Posição no draft de 2015: 7º

Selecionado por: Denver Nuggets

 

No ano de 2014, o armador Emmanuel Mudiay foi rankeado pelo site especializado “Rivals.com” como o segundo melhor jogador do high school americano – logo atrás do pivô Jahlil Okafor.

À época, acreditava-se que seria uma das três primeiras escolhas do draft de 2015 e que atuaria por uma equipe da “Division 1”, a mais forte do basquete universitário americano.

Apesar de ter se comprometido a jogar pela faculdade de SMU, no Texas, e receber ofertas de outras instituições ainda mais famosas como Arizona, Kentucky e Kansas – a então jovem promessa optou por um caminho diferente: atuar pelo Guandong Tigers, da liga profissional chinesa.

O motivo para tal escolha foi, claro, estritamente financeiro. Filho de congoleses, Mudiay cresceu com muitas dificuldades financeiras e as regras do basquete universitário americano não permitem que seus jogadores sejam remunerados por suas equipes.

Em sua temporada na China o armador obteve médias de 18.6 pontos, 6.3 rebotes e 5.9 assistências – nada mal para um garoto de 18 anos jogando em meio a profissionais, em que pese a fragilidade da liga.

Devido aos bons números que apresentou no Guandong Tigers – bem como pela ótima reputação construída durante a carreira colegial e na AAU com uma capacidade atlética fora do comum e ótima altura/envergadura para a posição, Mudiay seguiu sendo visto como uma escolha de primeira metade da loteria e foi selecionado na sétima posição pela equipe do Denver Nuggets.

Por Que Deu Errado?

No Nuggets, Mudiay foi inserido em uma situação bastante curiosa. A equipe do colorado se via no meio do caminho entre partir para uma reconstrução real ou tentar se manter competitivo.
O jovem, no entanto, conseguiu se estabelecer minimamente no âmbito das estatísticas – alcançando múltiplos jogos com mais de 20 pontos e dois dígitos nas assistências.

A questão é que, apesar dos números, a sétima escolha de 2015 jamais demonstrava ter um jogo modelado para a NBA atual.
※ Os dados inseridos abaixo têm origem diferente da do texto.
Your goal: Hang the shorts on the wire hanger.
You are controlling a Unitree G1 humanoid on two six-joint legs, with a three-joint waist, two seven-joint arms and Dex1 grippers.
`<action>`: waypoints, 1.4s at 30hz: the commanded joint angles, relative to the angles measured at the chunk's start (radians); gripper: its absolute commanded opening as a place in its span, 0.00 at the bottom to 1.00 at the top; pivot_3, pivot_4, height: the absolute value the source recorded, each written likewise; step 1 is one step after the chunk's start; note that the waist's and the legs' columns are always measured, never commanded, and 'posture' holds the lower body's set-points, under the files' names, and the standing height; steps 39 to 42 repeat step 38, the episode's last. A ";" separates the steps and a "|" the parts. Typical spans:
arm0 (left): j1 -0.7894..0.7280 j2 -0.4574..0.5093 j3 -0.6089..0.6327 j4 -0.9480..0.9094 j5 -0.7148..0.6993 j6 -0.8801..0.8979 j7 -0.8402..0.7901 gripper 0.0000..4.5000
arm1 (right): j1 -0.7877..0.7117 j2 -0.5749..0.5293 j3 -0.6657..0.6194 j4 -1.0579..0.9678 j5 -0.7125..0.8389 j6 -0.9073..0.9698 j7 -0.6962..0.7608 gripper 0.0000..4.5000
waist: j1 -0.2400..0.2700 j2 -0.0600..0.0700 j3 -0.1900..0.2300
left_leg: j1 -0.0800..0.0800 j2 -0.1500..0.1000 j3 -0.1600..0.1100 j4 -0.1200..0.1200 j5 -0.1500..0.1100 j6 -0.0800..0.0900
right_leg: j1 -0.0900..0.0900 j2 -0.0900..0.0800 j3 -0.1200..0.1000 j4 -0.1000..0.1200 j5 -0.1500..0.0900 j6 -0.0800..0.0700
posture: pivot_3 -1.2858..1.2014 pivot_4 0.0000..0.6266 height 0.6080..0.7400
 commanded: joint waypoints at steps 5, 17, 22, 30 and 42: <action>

Sua incapacidade de converter arremessos de média e longa distância, com respectivos 36% e 32% de aproveitamento na temporada de estreia, era evidenciada pela forma com que os adversários o defendiam – sempre mantendo distância para impedir as infiltrações, oferecendo a ele o chute de fora.

Mudiay também não conseguiu se estabelecer como um armador mais puro, que cria movimento e ritmo para sua equipe – abusando das jogadas de ISO.

Era a clara a falta de maior polidez de seus fundamentos mais básicos como controle de bola, passe e bandeja com a mão esquerda – tudo isso causado, em partes, pelo fato do jogador não ter passado pela experiência de pelo menos um ano no basquete universitário.

Não foram raras as vezes em que o Nuggets teve de recorrer a veteranos como Jameer Nelson para ‘fazer o time funcionar’ na posição de armador- de modo que Mudiay se viu, muitas vezes, tendo de jogar na posição dois – na qual sua incapacidade de pontuar do perímetro ficou ainda mais evidenciada.

A chegada de Jamal Murray só piorou a situação do armador que passou a não ver mais minutos em quadra – relegado ao chamado ‘garbage time’.

Tal situação culminou em uma troca para o New York Knicks e – posteriormente – transferência para o Utah Jazz, onde Mudiay, como backup de Mike Conley, tenta provar que é – ao menos – um jogador útil na NBA, ainda que distante do status de promessa de grande jogador que um dia lhe foi atribuído.

A Central do Draft Brasil acredita que Mudiay é um típico caso de jogadores que – pela vantagem física que possuíram em outros níveis – deixaram de aprimorar os elementos básicos do jogo e, por conta disso, não atingiram todo seu potencial.